[[ The records, beginning ]]

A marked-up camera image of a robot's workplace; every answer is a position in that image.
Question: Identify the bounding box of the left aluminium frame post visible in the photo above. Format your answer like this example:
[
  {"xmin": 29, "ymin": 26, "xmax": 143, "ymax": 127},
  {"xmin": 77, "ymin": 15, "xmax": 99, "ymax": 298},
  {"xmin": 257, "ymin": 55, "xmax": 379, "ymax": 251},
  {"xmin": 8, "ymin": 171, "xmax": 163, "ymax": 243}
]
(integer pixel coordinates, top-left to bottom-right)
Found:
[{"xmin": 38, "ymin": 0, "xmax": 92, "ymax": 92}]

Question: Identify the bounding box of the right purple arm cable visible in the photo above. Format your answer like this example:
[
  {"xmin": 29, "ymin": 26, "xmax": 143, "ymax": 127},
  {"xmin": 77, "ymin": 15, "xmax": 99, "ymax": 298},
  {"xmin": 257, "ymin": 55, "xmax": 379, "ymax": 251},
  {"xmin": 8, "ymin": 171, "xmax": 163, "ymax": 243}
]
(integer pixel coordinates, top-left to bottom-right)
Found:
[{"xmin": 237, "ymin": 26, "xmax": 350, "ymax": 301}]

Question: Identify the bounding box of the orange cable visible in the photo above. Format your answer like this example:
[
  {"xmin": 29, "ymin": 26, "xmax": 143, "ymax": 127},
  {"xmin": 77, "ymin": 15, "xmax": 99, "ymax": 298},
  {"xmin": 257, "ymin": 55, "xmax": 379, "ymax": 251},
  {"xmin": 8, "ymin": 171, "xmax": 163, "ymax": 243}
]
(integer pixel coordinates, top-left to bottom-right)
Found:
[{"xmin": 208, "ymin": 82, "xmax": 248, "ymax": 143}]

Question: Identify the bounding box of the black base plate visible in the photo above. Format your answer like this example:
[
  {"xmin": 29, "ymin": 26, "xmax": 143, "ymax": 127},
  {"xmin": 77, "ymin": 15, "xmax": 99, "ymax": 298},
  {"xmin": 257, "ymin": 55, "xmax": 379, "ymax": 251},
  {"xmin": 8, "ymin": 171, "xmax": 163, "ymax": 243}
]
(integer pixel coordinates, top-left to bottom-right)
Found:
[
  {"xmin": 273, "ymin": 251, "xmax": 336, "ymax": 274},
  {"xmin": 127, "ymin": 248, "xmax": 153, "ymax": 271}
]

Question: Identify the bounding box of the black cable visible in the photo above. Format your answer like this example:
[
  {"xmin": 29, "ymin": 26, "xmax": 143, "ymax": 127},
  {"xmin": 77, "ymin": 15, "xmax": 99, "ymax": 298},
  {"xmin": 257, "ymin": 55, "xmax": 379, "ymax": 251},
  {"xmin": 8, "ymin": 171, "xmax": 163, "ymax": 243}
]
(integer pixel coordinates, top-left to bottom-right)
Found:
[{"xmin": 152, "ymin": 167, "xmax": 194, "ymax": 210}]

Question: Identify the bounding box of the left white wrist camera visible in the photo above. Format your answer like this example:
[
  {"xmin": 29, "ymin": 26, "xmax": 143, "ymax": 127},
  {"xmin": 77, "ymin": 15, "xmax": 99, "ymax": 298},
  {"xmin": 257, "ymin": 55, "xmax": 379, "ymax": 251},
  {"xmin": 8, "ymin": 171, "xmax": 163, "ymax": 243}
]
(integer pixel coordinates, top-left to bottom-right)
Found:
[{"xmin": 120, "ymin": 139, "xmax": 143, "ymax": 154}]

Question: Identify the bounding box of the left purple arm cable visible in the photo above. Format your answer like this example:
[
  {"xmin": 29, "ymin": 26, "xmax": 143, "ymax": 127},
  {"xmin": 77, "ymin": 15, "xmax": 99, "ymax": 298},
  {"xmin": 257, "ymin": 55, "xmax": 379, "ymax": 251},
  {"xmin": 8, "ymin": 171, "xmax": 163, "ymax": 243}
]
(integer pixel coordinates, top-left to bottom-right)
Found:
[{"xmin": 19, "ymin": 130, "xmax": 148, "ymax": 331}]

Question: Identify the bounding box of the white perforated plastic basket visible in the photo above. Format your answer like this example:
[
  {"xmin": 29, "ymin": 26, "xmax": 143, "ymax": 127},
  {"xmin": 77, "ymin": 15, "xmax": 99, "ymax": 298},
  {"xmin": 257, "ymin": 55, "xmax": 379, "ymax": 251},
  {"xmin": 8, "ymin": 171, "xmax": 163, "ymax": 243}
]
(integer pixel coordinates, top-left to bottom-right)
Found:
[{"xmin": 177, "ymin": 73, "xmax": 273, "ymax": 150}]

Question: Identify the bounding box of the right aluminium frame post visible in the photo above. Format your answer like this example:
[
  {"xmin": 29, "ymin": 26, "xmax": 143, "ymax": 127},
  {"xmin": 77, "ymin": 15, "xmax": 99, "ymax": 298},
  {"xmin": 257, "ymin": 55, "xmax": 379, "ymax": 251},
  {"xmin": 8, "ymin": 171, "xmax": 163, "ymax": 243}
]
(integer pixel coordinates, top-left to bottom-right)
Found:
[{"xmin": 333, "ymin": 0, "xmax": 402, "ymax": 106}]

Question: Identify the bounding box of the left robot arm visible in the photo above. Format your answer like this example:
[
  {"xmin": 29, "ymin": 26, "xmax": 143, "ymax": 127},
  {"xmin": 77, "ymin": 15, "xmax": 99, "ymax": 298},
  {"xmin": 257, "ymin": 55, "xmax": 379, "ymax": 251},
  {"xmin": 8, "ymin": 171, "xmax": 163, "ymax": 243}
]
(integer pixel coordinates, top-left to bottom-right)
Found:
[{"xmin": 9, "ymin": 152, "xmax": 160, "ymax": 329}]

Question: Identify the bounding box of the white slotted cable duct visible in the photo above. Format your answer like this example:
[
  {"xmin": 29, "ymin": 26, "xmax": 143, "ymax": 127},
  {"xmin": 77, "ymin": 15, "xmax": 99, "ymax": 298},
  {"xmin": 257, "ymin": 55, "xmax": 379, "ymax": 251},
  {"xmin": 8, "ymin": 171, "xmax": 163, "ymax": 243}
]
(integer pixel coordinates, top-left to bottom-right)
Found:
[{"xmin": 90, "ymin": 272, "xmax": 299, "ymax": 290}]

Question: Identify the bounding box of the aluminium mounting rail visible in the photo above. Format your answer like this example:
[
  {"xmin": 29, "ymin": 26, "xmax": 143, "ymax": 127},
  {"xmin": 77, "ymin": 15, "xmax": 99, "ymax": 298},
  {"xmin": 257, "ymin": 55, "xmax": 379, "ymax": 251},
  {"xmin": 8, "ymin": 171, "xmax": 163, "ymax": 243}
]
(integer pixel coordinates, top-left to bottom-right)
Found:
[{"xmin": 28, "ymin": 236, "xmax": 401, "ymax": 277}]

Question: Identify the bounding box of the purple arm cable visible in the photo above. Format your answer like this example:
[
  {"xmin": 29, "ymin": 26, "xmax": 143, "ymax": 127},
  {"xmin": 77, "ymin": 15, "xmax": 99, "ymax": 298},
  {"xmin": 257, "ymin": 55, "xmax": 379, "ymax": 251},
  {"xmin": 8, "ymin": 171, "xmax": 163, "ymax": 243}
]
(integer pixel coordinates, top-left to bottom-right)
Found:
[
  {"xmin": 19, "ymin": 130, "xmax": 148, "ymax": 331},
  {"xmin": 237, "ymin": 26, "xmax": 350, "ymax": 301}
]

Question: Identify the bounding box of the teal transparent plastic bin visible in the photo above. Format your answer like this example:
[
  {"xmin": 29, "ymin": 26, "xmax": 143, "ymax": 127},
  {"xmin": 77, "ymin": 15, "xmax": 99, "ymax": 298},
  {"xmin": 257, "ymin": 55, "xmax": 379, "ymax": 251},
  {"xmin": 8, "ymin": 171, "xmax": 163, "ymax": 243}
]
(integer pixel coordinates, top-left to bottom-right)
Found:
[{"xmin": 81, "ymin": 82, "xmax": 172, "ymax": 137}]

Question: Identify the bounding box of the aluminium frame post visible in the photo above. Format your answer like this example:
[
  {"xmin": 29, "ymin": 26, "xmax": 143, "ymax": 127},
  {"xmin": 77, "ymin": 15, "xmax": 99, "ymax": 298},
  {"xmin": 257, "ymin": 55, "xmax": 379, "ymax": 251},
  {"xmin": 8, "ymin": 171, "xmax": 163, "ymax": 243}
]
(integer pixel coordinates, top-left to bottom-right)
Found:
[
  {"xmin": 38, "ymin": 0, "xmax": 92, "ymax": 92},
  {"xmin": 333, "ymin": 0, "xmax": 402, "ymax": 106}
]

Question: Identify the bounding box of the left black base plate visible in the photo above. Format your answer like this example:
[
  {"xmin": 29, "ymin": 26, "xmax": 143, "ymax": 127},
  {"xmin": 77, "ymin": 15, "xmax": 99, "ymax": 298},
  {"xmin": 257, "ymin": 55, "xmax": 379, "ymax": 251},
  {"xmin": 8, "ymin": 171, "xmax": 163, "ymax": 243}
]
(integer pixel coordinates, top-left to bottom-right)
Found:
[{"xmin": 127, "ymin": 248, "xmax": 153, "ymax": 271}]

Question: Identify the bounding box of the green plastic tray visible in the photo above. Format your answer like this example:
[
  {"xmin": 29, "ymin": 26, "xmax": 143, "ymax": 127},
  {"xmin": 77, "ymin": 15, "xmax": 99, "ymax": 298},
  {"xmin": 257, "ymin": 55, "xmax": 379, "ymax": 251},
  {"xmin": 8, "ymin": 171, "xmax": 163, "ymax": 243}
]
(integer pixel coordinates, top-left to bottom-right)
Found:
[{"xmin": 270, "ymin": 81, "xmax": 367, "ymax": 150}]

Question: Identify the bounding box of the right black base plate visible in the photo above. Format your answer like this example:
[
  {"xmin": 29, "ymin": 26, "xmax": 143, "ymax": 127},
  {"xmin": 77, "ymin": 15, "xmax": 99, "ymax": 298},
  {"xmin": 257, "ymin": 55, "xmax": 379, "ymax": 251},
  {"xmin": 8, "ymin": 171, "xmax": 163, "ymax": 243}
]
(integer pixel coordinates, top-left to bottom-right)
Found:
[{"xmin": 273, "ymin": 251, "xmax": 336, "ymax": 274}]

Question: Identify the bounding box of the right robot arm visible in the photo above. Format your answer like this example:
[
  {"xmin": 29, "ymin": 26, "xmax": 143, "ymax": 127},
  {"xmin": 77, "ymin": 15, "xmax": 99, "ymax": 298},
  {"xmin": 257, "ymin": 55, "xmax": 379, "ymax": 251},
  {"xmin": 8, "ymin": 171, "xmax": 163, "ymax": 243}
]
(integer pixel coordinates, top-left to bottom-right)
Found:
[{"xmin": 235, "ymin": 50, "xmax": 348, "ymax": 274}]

[[ The records, end ]]

Every line above that contains the word "camera" should be reported.

Completed task:
A marked-up camera image of a robot's workplace; every answer is a position in that image.
Question: Identify the bounding box of the left white wrist camera visible in the photo above. Format your answer like this example:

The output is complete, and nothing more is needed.